To explore the sensing mechanism of s4 to Cu2+ and I− on the molecular level, the IR spectra were further investigated, which revealed characteristic structural changes of s4 occurring upon interaction with different ions (Figure 7C,D). In the IR spectra of s4 before and after addition with Cu2+, the N-H stretching vibrations of the probe s4 at 3259 cm−1 and 3321 cm−1 clearly shifted towards higher wavenumbers at 3416 cm−1 and 3522 cm−1. Additionally, the double peaks of the C-N in s4 (at 1383 cm−1 and 1426 cm−1) merged into a single peak with increased intensity after s4 binding with Cu2+. The peaks of the N-H bending vibrations at 1574 cm−1 and 1610 cm−1 became single peaks with reduced intensity, suggesting that Cu2+ may participate in coordination with the N atom in the secondary amine of the probe s4. Similarly, when s4 coordinated with I−, the stretching vibration absorption peaks of N-H shifted to higher wavenumbers along with the peak becoming broader. Moreover, the C-N peaks at 1383 cm−1 and 1426 cm−1 shifted to higher wavenumbers at 1398 cm−1 and 1471 cm−1, and their intensities decreased. The N-H bending vibrations at 1574 cm−1 and 1610 cm−1 became single peaks with weakened intensities. These observations suggest that I− may participate in the coordination process with the secondary amine in the probe molecule.
3. Conclusions
In summary, we have developed a novel chemosensor s4, featuring a triazine calixarene structure. This sensor exhibits specific selectivity and high sensitivity in detecting copper (II) ions (Cu2+) and iodide ions (I−) via water content modulation. The fluorescent response to Cu2+ is marked by a striking color transition from blue to dark under UV light, which aligns with the paramagnetic properties of Cu2+. The remarkable colorimetric sensing of probe s4 confirmed a 1:1 (probe s4–Cu2+) binding model with the detection limit down to 7.08 × 10−8 mol·L−1. Other than the fluorescent recognition of I−, a unique colorimetric response to I− based on UV-vis spectra is realized through the coordination with probe s4. In particular, competitive anions such as F−, Cl−, Br−, NO3−, HSO4−, ClO4−, PF6−, AcO−, H2PO4− did not afford any obvious interference response. The detection limits of I− were found to be 8.23 × 10−8 mol·L−1 according to the naked-eye color changes and absorption spectral changes respectively. This recognition behavior makes probe s4 a potential tool to detect Cu2+ and I− in environmental and life sciences.
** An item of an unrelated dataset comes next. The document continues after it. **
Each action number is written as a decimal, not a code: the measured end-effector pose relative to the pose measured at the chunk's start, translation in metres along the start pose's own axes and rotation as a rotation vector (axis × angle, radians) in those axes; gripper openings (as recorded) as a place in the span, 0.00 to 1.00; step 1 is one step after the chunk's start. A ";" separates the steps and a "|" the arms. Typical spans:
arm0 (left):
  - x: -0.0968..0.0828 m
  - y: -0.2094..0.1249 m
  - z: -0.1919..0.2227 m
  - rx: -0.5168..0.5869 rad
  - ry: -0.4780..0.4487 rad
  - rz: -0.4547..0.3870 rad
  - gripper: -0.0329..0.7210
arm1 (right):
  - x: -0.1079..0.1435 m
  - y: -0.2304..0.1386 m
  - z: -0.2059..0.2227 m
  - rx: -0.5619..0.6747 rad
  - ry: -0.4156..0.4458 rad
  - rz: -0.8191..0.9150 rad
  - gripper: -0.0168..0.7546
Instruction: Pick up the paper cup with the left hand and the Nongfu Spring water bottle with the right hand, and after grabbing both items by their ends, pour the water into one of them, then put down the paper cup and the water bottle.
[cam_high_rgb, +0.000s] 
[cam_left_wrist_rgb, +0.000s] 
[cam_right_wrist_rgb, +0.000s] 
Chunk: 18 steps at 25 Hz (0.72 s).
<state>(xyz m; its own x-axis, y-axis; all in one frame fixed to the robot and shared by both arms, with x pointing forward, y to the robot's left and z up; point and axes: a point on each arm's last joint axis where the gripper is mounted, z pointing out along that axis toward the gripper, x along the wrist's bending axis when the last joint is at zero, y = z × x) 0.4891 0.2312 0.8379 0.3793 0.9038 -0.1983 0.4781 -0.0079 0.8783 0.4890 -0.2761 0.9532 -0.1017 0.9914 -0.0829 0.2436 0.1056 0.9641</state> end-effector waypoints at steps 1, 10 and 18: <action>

4. Materials and Experimental Methods
All the chemicals were purchased commercially as analytical pure reagents. Triazine calixarene was purchased from Sigma (Sigma Aldrich Technology., Ltd., St. Louis, MO, USA) and used without further purification. The metal ion solution was prepared from its perchlorate. The anion solution was prepared using its tetrabutylammonium salt with acetonitrile. High-purity water (ElgaUltrapure with a resistivity of 18.2 MΩ·cm) was used in all the experiments.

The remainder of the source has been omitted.